Molecular characterization and expression analysis of double‐stranded RNA‐dependent protein kinase (PKR) in Dabry’s sturgeon ( Acipenser dabryanus )

Abstract

Protein kinase RNA-activated (PKR) is an important component of the innate immune system induced by interferon. This antiviral protein senses a variety of stresses and pathogen-driven double-stranded RNAs (dsRNAs). In the present study, we cloned and characterized the PKR gene from Dabry's sturgeon (Acipenser dabryanus). Bioinformatics analysis revealed that the AdPKR gene comprises a coding sequence (CDS) of 1848 bp, encoding a 616 amino acids (aa) polypeptide. AdPKR shares high aa identity/similarity with proteins from other fish, ranging from 33.4%/51.8% to 87.6%/91.2%, and relatively low aa identity (13.9%) and similarity (26.8%) with human PKR. The AdPKR polypeptide has two dsRNA-binding motifs at the N-terminus and a conserved catalytic kinase domain at the C-terminus. The sturgeon PKR gene contains 17 exons split by 16 introns.
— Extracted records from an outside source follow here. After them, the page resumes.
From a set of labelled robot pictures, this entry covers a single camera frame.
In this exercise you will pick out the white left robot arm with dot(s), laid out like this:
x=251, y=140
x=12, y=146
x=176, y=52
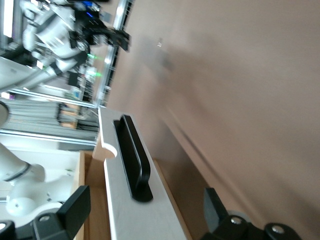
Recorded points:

Phylogenetic analysis clustered AdPKR together with its counterparts from other teleost fishes. Real-time fluorescene quantitative PCR (RT-qPCR) transcription profiles revealed highest AdPKR expression levels in brain, followed by middle kidney, skin, muscle and head kidney. AdPKR mRNA transcripts were significantly increased at 6 hr post-stimulation (hps) with polyinosinic:polycytidylic acid (poly I:C), remained high at 24 hps, then decreased to normal levels at 48 hps. These results indicate that AdPKR might play a vital role in antiviral immune responses.